• _Task_: Would you transcribe the whole listing exactly, minus its pictures?

• _Dataset extract_:
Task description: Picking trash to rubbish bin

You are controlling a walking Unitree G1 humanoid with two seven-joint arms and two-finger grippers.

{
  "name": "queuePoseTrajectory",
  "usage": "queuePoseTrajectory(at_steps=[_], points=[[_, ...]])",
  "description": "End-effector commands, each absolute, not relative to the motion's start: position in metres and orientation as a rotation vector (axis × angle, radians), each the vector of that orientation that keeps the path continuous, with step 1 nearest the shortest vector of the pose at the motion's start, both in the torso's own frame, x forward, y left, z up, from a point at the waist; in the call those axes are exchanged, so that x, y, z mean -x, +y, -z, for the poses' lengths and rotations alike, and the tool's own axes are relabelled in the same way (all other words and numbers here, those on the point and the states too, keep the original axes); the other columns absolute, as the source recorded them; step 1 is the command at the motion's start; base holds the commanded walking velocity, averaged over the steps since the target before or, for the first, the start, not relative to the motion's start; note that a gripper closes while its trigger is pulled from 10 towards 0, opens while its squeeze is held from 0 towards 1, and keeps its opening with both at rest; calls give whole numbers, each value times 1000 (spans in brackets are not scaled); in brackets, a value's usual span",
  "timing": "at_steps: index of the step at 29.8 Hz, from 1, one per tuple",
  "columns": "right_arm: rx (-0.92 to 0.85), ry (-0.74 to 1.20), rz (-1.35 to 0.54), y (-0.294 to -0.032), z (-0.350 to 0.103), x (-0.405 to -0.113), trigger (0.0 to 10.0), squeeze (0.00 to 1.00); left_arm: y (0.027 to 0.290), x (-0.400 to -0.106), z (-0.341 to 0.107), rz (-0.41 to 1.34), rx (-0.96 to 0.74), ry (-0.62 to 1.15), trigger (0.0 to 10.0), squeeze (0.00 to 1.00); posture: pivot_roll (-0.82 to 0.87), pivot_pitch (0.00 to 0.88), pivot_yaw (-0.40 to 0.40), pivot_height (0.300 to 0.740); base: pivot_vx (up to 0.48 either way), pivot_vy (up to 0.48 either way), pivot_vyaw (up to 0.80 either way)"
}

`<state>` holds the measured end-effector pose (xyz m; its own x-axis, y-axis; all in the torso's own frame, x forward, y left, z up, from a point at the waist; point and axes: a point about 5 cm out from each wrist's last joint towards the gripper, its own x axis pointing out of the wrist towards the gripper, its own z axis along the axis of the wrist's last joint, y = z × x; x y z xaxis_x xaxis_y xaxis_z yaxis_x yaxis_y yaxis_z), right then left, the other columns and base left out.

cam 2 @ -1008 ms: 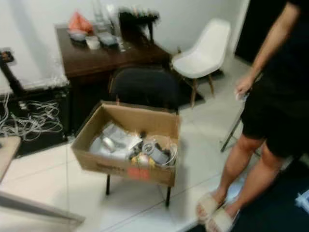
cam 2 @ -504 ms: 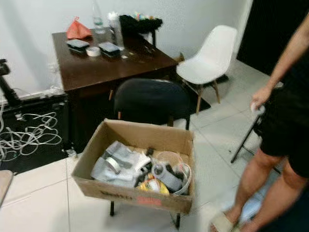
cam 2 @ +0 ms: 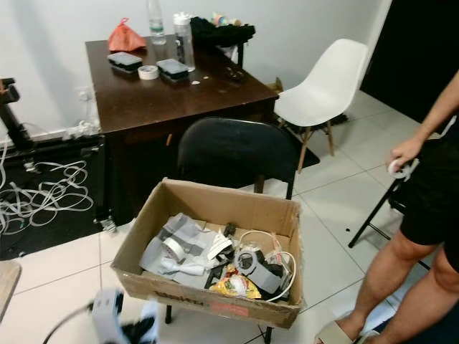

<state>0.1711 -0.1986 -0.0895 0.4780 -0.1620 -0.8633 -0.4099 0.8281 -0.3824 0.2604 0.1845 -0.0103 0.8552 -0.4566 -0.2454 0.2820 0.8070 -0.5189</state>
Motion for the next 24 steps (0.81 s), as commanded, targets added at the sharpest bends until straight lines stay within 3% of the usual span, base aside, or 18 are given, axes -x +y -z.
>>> queuePoseTrajectory(at_steps=[1, 3, 4, 6, 11, 15, 17, 24], points=[[592, 1127, -185, -196, 96, -158, 10000, 0, 172, -266, -4, 572, 566, 289, 10000, 0, -65, 171, 30, 740, 0, 0, 0], [592, 1127, -184, -197, 96, -158, 10000, 0, 158, -277, -30, 756, 613, 171, 10000, 0, -66, 172, 30, 740, 0, 0, 0], [592, 1127, -184, -197, 96, -158, 10000, 0, 158, -277, -30, 756, 613, 171, 10000, 0, -66, 172, 30, 740, 0, 0, 0], [592, 1128, -184, -197, 96, -158, 10000, 0, 136, -282, -56, 952, 608, 82, 10000, 0, -65, 173, 30, 740, 0, 0, 0], [593, 1131, -186, -197, 96, -158, 10000, 0, 105, -291, -70, 1019, 568, 35, 10000, 0, -70, 176, 32, 740, 0, 0, 0], [592, 1132, -186, -197, 96, -158, 10000, 0, 84, -299, -73, 988, 566, 36, 10000, 0, -74, 178, 32, 740, 0, 0, 0], [593, 1133, -186, -196, 96, -157, 10000, 0, 68, -311, -79, 853, 550, 25, 10000, 0, -81, 179, 33, 740, 0, 0, 0], [596, 1136, -186, -195, 96, -156, 10000, 0, 62, -332, -90, 573, 543, 39, 10000, 0, -92, 180, 38, 740, 0, 0, 0]])
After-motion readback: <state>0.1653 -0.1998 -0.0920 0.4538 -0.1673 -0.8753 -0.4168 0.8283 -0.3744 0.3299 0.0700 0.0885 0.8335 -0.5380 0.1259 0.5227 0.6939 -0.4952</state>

• _Finished task_:
Task description: Picking trash to rubbish bin

You are controlling a walking Unitree G1 humanoid with two seven-joint arms and two-finger grippers.

{
  "name": "queuePoseTrajectory",
  "usage": "queuePoseTrajectory(at_steps=[_], points=[[_, ...]])",
  "description": "End-effector commands, each absolute, not relative to the motion's start: position in metres and orientation as a rotation vector (axis × angle, radians), each the vector of that orientation that keeps the path continuous, with step 1 nearest the shortest vector of the pose at the motion's start, both in the torso's own frame, x forward, y left, z up, from a point at the waist; in the call those axes are exchanged, so that x, y, z mean -x, +y, -z, for the poses' lengths and rotations alike, and the tool's own axes are relabelled in the same way (all other words and numbers here, those on the point and the states too, keep the original axes); the other columns absolute, as the source recorded them; step 1 is the command at the motion's start; base holds the commanded walking velocity, averaged over the steps since the target before or, for the first, the start, not relative to the motion's start; note that a gripper closes while its trigger is pulled from 10 towards 0, opens while its squeeze is held from 0 towards 1, and keeps its opening with both at rest; calls give whole numbers, each value times 1000 (spans in brackets are not scaled); in brackets, a value's usual span",
  "timing": "at_steps: index of the step at 29.8 Hz, from 1, one per tuple",
  "columns": "right_arm: rx (-0.92 to 0.85), ry (-0.74 to 1.20), rz (-1.35 to 0.54), y (-0.294 to -0.032), z (-0.350 to 0.103), x (-0.405 to -0.113), trigger (0.0 to 10.0), squeeze (0.00 to 1.00); left_arm: y (0.027 to 0.290), x (-0.400 to -0.106), z (-0.341 to 0.107), rz (-0.41 to 1.34), rx (-0.96 to 0.74), ry (-0.62 to 1.15), trigger (0.0 to 10.0), squeeze (0.00 to 1.00); posture: pivot_roll (-0.82 to 0.87), pivot_pitch (0.00 to 0.88), pivot_yaw (-0.40 to 0.40), pivot_height (0.300 to 0.740); base: pivot_vx (up to 0.48 either way), pivot_vy (up to 0.48 either way), pivot_vyaw (up to 0.80 either way)"
}

`<state>` holds the measured end-effector pose (xyz m; its own x-axis, y-axis; all in the torso's own frame, x forward, y left, z up, from a point at the waist; point and axes: a point about 5 cm out from each wrist's last joint towards the gripper, its own x axis pointing out of the wrist towards the gripper, its own z axis along the axis of the wrist's last joint, y = z × x; x y z xaxis_x xaxis_y xaxis_z yaxis_x yaxis_y yaxis_z), right then left, the other columns and base left out.

cam 2 @ -1008 ms: 
cam 2 @ -504 ms: 
cam 2 @ +0 ms: 

<state>0.1711 -0.1986 -0.0895 0.4780 -0.1620 -0.8633 -0.4099 0.8281 -0.3824 0.2604 0.1845 -0.0103 0.8552 -0.4566 -0.2454 0.2820 0.8070 -0.5189</state>
Motion for the next 24 steps (0.81 s), as commanded, targets added at the sharpest bends until straight lines stay within 3% of the usual span, base aside, or 18 are given, axes -x +y -z.
>>> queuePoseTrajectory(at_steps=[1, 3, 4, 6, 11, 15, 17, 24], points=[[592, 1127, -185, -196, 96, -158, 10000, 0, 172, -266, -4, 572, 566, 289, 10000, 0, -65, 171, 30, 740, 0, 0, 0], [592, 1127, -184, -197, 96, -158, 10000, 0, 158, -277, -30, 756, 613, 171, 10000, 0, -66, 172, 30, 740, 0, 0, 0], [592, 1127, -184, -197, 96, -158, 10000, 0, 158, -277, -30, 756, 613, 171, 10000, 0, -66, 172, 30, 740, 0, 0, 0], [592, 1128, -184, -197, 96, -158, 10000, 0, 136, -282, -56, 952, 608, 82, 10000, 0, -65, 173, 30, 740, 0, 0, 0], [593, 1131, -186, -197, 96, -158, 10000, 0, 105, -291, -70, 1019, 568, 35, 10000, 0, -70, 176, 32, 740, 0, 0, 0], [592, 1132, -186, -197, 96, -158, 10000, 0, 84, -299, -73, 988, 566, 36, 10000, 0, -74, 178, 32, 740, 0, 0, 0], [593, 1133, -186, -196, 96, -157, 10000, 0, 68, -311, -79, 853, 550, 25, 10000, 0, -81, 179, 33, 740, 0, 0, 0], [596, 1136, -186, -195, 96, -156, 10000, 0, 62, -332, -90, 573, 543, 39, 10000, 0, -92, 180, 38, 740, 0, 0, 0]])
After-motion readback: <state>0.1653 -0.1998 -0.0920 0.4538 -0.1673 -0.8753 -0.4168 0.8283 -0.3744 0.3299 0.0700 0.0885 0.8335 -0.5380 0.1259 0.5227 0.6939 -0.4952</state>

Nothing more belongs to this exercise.